** WHAT TO WORK ON **
Using the records below, repeat exactly the lines from the one holding "<point>135,301</point>" through the one holding "<point>411,65</point>", both ends included, and no others.

** Stored entries **
▽

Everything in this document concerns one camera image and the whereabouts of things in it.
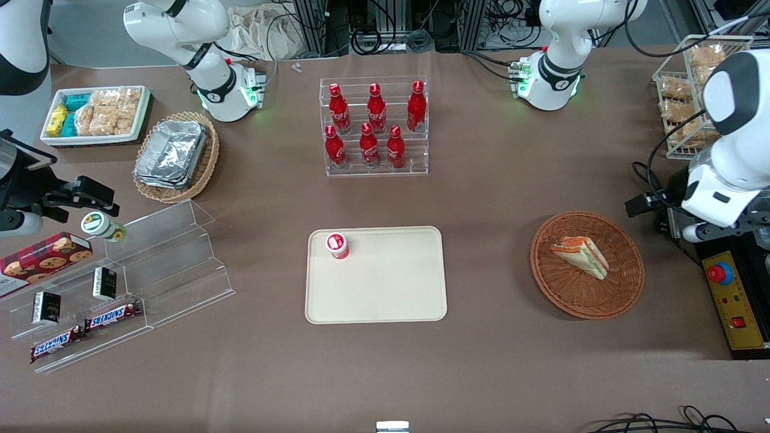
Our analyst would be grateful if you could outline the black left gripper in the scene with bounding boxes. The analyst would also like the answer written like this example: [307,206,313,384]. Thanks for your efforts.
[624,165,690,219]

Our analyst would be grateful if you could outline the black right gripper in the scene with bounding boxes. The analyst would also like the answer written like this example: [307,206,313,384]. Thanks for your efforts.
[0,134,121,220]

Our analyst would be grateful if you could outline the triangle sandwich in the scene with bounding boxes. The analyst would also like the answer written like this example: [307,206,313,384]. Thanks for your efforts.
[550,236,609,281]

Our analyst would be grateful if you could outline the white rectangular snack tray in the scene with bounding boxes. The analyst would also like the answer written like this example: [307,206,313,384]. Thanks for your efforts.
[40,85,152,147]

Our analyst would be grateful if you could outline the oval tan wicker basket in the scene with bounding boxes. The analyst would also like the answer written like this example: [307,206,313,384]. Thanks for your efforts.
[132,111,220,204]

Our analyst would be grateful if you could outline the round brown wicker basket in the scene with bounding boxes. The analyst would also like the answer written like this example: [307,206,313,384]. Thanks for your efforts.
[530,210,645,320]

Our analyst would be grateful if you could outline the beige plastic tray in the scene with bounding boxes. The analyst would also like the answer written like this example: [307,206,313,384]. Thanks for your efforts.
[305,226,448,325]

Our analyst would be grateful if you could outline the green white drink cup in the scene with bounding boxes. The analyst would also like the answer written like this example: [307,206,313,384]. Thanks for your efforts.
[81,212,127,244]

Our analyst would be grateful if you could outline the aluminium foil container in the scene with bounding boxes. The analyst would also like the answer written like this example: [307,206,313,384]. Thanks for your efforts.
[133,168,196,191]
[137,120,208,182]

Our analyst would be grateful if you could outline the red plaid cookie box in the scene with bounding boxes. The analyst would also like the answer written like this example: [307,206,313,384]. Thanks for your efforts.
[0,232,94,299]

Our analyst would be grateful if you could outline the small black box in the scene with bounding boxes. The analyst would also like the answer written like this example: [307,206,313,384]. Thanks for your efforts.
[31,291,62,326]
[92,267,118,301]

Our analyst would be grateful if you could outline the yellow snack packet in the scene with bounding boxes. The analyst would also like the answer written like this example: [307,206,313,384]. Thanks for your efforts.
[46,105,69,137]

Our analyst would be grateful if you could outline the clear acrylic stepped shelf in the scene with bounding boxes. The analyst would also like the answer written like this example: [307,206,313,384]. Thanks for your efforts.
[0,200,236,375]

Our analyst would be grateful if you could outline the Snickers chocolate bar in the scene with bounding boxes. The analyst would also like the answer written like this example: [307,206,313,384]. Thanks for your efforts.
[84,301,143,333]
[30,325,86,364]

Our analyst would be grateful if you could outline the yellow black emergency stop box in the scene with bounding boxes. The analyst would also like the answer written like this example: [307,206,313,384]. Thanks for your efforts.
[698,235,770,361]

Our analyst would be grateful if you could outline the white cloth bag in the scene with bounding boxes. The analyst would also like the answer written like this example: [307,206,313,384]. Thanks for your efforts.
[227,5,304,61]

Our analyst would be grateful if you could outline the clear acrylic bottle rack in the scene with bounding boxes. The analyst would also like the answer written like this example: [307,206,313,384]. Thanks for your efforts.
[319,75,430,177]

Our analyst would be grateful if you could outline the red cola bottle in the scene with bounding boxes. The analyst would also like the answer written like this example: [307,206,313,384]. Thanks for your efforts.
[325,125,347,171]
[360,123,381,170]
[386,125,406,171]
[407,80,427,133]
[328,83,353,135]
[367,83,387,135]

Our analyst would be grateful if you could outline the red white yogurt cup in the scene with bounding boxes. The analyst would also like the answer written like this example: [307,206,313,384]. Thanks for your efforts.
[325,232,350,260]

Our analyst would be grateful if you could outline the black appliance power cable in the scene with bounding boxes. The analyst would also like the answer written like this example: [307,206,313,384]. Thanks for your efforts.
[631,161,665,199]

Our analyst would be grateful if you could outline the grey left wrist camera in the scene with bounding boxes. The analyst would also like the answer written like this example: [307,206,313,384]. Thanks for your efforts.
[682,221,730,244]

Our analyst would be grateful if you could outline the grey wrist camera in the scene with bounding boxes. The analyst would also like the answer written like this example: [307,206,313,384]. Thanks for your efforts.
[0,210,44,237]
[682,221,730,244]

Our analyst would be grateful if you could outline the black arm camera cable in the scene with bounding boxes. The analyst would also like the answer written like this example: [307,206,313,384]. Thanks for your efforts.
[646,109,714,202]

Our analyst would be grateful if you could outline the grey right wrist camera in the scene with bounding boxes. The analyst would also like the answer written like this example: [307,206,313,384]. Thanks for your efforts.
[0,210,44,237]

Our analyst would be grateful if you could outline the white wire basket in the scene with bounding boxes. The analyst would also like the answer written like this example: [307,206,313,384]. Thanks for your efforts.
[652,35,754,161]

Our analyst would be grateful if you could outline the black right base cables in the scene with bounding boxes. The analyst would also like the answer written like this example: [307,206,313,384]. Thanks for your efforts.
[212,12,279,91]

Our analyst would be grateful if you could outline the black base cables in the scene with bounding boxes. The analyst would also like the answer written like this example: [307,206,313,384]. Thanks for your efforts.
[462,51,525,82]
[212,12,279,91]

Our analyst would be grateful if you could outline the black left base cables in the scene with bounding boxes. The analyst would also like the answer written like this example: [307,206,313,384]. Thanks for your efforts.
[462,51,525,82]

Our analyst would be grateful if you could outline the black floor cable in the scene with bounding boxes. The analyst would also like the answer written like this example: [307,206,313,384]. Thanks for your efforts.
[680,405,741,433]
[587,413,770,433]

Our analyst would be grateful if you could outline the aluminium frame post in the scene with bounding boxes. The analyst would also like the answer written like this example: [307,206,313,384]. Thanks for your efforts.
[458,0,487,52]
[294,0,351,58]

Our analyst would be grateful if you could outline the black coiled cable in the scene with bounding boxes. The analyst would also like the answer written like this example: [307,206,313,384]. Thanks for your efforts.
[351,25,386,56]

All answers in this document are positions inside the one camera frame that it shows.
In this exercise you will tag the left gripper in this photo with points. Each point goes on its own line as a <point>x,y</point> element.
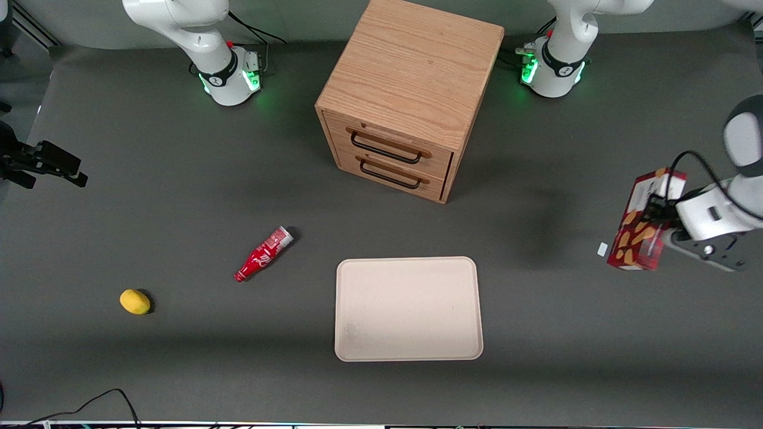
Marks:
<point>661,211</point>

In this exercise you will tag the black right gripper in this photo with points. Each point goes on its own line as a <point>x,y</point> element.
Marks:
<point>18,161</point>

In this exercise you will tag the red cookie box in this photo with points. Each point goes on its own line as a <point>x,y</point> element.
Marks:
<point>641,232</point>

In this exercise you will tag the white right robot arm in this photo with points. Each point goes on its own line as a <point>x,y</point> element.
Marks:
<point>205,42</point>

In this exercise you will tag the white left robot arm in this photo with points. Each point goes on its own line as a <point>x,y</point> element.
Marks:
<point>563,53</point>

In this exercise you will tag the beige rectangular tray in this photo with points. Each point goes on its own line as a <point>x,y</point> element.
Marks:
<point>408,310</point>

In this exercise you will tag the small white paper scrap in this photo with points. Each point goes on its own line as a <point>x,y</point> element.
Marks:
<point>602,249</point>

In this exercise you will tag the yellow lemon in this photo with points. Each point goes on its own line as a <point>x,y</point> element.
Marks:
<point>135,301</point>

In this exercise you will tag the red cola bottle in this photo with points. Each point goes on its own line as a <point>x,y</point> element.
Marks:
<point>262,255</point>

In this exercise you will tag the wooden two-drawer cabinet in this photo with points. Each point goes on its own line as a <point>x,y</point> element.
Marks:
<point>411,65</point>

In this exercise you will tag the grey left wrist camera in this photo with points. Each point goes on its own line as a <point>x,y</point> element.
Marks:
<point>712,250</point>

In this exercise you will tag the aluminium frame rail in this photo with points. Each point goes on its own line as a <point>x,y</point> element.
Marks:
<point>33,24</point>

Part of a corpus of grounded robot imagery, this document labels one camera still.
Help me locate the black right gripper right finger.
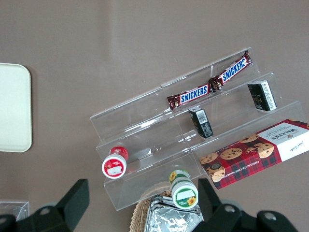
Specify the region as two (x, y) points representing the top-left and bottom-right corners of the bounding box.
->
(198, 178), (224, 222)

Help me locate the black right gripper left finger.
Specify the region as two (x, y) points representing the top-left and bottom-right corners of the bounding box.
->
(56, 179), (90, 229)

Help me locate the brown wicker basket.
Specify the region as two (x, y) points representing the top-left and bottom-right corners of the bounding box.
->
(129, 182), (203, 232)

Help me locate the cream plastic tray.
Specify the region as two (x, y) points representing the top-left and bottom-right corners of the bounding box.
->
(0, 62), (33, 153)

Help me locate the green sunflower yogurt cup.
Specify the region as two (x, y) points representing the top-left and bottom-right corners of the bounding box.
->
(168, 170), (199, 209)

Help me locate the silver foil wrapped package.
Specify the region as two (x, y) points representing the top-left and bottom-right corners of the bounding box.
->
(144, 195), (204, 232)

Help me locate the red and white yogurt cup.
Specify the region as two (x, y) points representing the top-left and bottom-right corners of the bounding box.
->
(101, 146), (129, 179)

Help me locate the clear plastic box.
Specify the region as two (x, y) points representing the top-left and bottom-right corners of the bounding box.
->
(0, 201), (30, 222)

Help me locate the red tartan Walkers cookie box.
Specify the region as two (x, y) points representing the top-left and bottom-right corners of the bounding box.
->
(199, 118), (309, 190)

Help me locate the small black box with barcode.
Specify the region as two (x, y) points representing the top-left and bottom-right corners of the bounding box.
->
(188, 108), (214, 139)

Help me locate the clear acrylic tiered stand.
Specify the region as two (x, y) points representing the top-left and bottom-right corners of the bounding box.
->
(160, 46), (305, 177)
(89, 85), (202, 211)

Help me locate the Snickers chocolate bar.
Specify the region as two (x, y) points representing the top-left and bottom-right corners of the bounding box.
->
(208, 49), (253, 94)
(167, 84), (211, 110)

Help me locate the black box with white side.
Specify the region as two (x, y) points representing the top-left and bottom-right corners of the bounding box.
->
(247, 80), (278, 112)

△

** SOLVED EXERCISE **
<point>135,301</point>

In this exercise you will tag the red cola bottle in this photo with points. Each point goes on its own line as a <point>x,y</point> element.
Marks:
<point>262,255</point>

In this exercise you will tag the wooden two-drawer cabinet in this photo with points. Each point goes on its own line as a <point>x,y</point> element.
Marks:
<point>411,65</point>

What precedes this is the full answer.